Data items
>>>>

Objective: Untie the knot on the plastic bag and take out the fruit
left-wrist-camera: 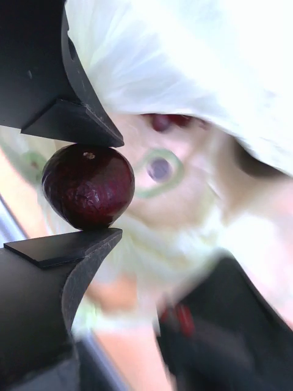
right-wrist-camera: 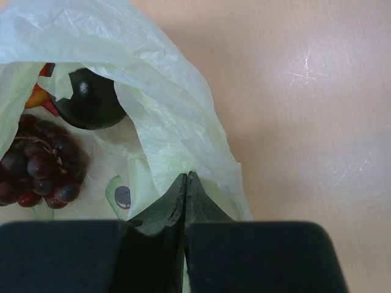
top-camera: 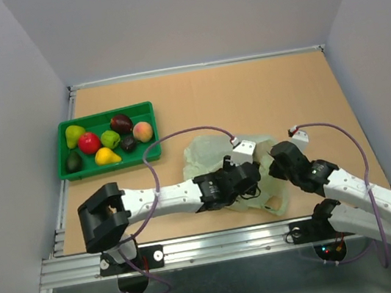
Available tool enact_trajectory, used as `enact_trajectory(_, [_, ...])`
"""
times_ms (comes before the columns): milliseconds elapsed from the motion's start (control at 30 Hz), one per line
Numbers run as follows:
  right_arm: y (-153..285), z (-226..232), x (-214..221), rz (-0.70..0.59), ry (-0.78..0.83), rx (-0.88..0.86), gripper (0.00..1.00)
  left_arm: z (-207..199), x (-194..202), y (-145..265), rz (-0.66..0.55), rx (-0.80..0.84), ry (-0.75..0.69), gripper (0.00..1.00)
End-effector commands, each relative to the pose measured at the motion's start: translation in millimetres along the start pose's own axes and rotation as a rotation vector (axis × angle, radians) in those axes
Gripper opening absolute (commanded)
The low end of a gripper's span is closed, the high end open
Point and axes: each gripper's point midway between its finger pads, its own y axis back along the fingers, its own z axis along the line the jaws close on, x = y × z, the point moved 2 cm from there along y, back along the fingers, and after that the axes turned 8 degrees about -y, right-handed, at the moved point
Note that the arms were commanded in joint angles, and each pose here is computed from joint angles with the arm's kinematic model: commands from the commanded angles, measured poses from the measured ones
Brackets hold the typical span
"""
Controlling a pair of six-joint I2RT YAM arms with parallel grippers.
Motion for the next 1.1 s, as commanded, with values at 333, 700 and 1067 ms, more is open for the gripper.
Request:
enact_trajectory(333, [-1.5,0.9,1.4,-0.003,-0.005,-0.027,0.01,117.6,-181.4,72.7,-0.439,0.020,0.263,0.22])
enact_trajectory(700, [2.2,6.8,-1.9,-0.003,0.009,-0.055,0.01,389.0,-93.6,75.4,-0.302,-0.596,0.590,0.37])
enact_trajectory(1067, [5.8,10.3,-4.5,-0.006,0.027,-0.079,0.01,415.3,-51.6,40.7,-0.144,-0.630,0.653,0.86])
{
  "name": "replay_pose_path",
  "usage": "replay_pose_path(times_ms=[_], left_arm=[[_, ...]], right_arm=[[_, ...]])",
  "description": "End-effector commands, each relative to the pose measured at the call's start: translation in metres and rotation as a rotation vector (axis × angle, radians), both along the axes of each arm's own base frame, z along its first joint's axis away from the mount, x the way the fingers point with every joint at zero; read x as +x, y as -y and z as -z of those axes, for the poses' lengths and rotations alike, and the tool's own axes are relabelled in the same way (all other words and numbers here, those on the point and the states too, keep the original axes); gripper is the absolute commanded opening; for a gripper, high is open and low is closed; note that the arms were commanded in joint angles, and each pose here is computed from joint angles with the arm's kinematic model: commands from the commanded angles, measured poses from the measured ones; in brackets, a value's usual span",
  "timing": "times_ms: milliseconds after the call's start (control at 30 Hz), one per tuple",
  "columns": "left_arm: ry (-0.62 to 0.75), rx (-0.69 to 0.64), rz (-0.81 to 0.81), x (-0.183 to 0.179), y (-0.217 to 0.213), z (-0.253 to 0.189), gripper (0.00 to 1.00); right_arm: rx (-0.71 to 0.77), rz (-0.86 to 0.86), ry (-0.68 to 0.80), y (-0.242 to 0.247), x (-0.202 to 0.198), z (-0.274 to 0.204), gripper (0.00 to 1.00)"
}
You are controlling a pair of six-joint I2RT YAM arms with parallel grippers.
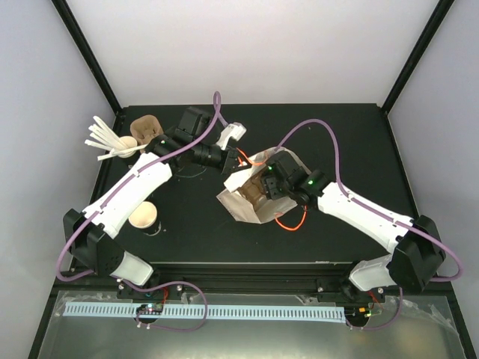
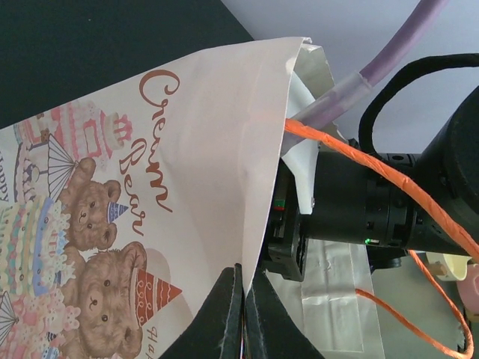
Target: Pack the takeout coffee
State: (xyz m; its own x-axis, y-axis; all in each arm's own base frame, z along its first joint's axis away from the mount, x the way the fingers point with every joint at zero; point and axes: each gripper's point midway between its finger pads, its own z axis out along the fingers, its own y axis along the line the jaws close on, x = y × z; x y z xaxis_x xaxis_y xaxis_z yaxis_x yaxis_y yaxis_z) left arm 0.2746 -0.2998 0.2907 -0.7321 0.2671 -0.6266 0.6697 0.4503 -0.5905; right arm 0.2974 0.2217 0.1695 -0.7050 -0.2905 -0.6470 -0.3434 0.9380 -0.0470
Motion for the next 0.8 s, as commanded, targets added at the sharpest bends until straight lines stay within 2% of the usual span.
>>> replay_pose_path(times_ms=[0, 133, 367, 467, 600, 633, 700, 767], left_arm=[[-0.028, -0.009, 0.018, -0.004, 0.002, -0.005, 0.01], [-0.026, 0.009, 0.006, -0.002, 0.0, -0.001, 0.01], [-0.025, 0.037, -0.045, 0.007, -0.007, 0.002, 0.03], [-0.04, 0.034, -0.093, 0.016, -0.015, 0.0, 0.16], [-0.03, -0.022, -0.131, 0.025, -0.024, -0.02, 0.58], [-0.023, -0.04, -0.143, 0.027, -0.027, -0.026, 0.65], [-0.013, -0.087, -0.17, 0.034, -0.033, -0.039, 0.76], [-0.017, -0.14, -0.201, 0.041, -0.038, -0.049, 0.82]], right_arm=[[0.068, -0.033, 0.009, -0.011, 0.003, -0.002, 0.4], [0.1, -0.082, -0.001, -0.02, 0.0, -0.002, 0.4], [0.065, -0.117, -0.056, -0.027, 0.001, 0.016, 0.39], [0.048, -0.128, -0.062, -0.028, 0.002, 0.019, 0.39], [0.033, -0.155, -0.081, -0.032, 0.001, 0.023, 0.39], [0.028, -0.159, -0.086, -0.032, 0.002, 0.024, 0.39], [0.019, -0.166, -0.093, -0.034, 0.003, 0.026, 0.39], [0.005, -0.177, -0.106, -0.035, 0.002, 0.031, 0.39]])
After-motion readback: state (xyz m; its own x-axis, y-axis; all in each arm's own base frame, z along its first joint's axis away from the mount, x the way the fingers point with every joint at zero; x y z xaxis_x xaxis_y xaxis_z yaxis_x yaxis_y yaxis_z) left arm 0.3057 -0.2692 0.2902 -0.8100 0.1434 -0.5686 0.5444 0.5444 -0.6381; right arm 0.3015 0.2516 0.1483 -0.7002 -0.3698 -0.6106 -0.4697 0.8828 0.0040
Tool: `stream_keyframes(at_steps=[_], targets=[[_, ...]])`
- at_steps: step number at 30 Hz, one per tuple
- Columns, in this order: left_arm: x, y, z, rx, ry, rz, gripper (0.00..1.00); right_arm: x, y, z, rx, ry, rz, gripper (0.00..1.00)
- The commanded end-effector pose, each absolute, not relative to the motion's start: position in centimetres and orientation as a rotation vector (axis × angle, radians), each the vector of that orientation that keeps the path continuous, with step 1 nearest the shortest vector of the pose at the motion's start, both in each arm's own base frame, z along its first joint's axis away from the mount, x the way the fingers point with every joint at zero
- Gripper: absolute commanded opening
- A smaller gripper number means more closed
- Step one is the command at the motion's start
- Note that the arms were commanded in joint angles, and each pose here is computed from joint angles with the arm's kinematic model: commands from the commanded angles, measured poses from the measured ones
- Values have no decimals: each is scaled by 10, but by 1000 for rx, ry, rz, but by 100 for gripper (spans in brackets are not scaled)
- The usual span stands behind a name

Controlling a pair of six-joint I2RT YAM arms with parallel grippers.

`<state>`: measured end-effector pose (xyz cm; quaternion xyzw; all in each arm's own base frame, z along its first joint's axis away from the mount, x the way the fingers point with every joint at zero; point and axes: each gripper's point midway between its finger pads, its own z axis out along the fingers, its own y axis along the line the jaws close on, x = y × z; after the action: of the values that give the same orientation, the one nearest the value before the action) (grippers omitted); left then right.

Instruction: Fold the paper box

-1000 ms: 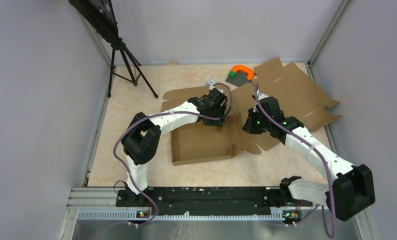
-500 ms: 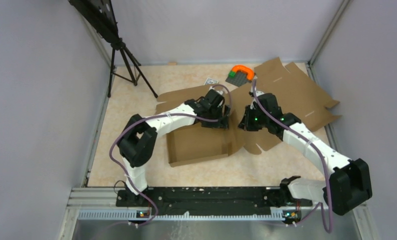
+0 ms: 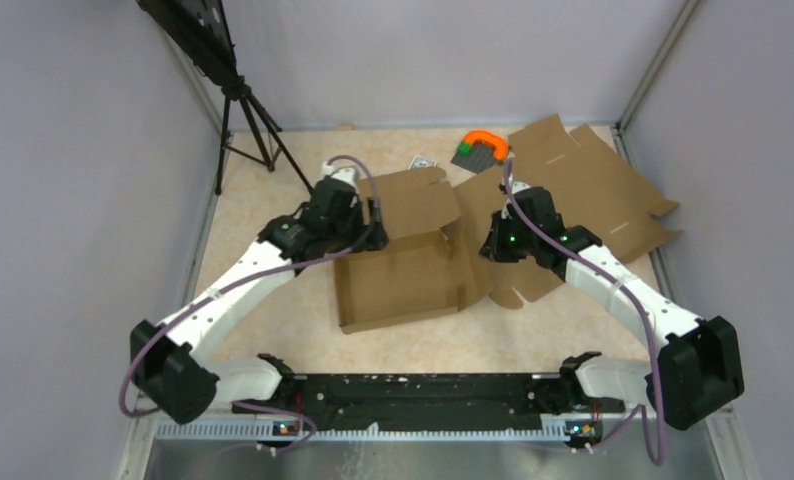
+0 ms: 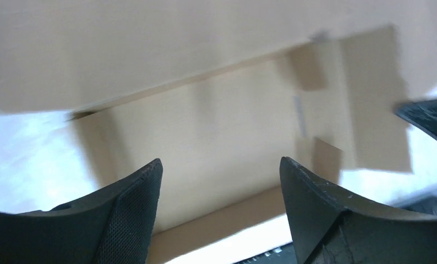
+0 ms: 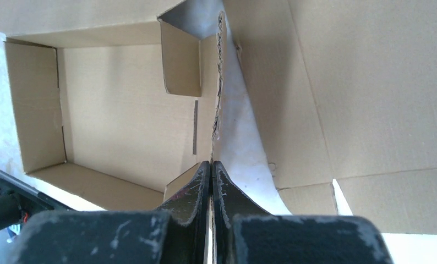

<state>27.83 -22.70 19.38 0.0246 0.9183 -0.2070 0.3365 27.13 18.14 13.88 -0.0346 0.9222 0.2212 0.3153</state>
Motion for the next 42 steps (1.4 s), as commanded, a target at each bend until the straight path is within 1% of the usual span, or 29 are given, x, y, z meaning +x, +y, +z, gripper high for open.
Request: stream_keyframes(at_steps=[1, 6, 10, 16, 19, 22, 27, 31, 37, 42], targets=[[260, -150, 150, -111, 2492, -312, 80, 279, 180, 152, -110, 2383, 558, 0], [246, -115, 129, -268, 2493, -247, 83, 278, 180, 150, -116, 2387, 557, 0], [239, -104, 114, -309, 2523, -215, 82, 278, 180, 150, -121, 2390, 561, 0], [240, -104, 94, -296, 2563, -203, 63, 276, 189, 155, -138, 2391, 616, 0], [240, -104, 84, -283, 2580, -195, 56, 274, 200, 166, -138, 2379, 704, 0], [241, -110, 77, -272, 2584, -229, 42, 274, 210, 177, -143, 2360, 759, 0], [242, -129, 71, -237, 2607, -348, 10, 273, 231, 180, -183, 2362, 795, 0], [241, -140, 70, -225, 2612, -417, 5, 270, 253, 175, -214, 2375, 827, 0], [243, -149, 75, -207, 2583, -445, 3, 271, 278, 173, -224, 2362, 897, 0], [243, -149, 73, -203, 2582, -438, 3, 268, 289, 153, -252, 2400, 905, 0]])
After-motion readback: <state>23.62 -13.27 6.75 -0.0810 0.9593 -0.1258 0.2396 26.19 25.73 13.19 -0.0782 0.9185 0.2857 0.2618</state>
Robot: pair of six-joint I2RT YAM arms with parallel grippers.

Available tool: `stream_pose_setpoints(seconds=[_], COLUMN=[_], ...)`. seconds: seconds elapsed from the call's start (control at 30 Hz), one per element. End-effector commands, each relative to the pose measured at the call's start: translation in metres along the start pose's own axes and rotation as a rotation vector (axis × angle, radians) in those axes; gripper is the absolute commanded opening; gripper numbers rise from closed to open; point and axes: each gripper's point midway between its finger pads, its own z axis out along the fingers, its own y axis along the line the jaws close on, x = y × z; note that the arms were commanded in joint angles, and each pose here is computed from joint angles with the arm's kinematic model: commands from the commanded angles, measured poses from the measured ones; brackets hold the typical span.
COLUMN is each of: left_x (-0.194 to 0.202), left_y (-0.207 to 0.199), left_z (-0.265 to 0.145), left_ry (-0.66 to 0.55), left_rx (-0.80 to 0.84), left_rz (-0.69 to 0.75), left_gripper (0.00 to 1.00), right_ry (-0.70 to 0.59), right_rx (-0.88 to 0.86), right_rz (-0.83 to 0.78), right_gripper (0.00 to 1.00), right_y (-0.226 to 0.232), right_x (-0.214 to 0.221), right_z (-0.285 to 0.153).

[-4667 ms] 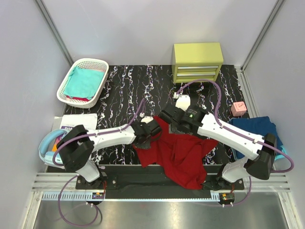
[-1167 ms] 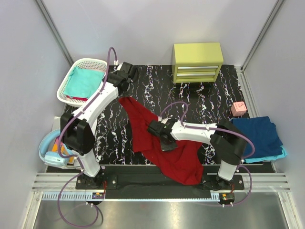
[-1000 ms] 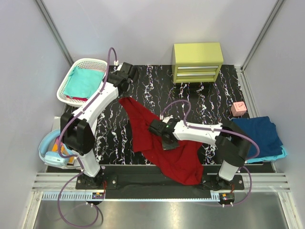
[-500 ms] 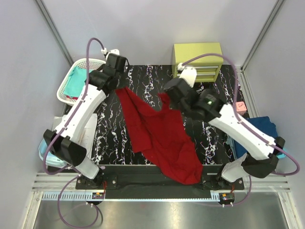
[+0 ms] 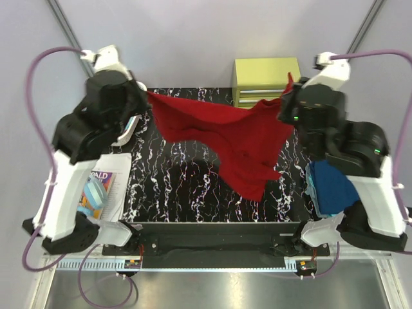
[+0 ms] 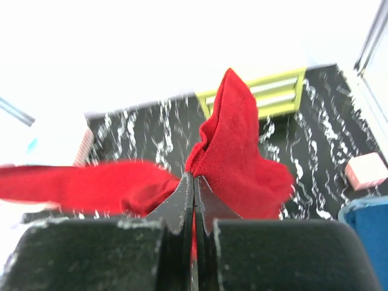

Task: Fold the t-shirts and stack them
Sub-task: Flatten out the tshirt

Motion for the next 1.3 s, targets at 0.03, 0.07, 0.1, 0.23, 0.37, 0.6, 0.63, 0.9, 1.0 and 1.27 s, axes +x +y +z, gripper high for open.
stream_pose_setpoints(seconds=[0.03,0.07,0.1,0.23,0.37,0.6,0.63,0.9,1.0,1.27], left_x=[-0.029,-0.031,-0.037,-0.058,-0.071,-0.067,-0.067,-0.054,-0.056,-0.035], left_y=[0.022,0.025,0.028,0.039,0.047,0.040,0.038,0.049,0.059,0.059], left_z=[-0.052,-0.056,-0.065,-0.084,-0.091,-0.082,-0.081,-0.089,-0.102,-0.113], left_ry=[-0.094,-0.102,-0.121,-0.181,-0.228,-0.208,-0.204,-0.190,-0.208,-0.133], left_rx=[0.001,-0.003,0.005,-0.009,-0.038,-0.037,-0.027,-0.034,-0.029,0.025], left_rz=[-0.097,-0.103,-0.115,-0.126,-0.131,-0.122,-0.127,-0.145,-0.152,-0.134], left_gripper=[0.00,0.00,0.00,0.00,0.00,0.00,0.00,0.00,0.00,0.00], right_ry=[-0.123,-0.125,-0.129,-0.179,-0.245,-0.270,-0.262,-0.250,-0.252,-0.160], right_rx=[0.041,0.042,0.047,0.044,0.027,0.070,0.053,0.075,0.065,0.028], right_rz=[0.047,0.046,0.041,0.035,0.024,-0.016,-0.001,0.030,0.026,-0.024], right_gripper=[0.00,0.00,0.00,0.00,0.00,0.00,0.00,0.00,0.00,0.00], right_y=[-0.043,-0.047,-0.049,-0.052,-0.053,-0.055,-0.057,-0.073,-0.075,-0.062], right_x=[-0.049,-0.050,-0.052,-0.071,-0.099,-0.104,-0.103,-0.096,-0.098,-0.063], right_z=[-0.030,-0.032,-0.033,-0.039,-0.047,-0.044,-0.048,-0.054,-0.057,-0.046])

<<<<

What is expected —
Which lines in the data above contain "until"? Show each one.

Expected answer —
Motion for the next 0.8 s, as commanded, targets added at the sharpest bends until straight lines stay within 2% of the usual span.
Motion for the next 42 steps (1.4 s), as commanded, a target at each bend until the straight path is within 1% of the usual span, or 29 are given, x, y, z meaning +x, +y, +z, gripper high for open.

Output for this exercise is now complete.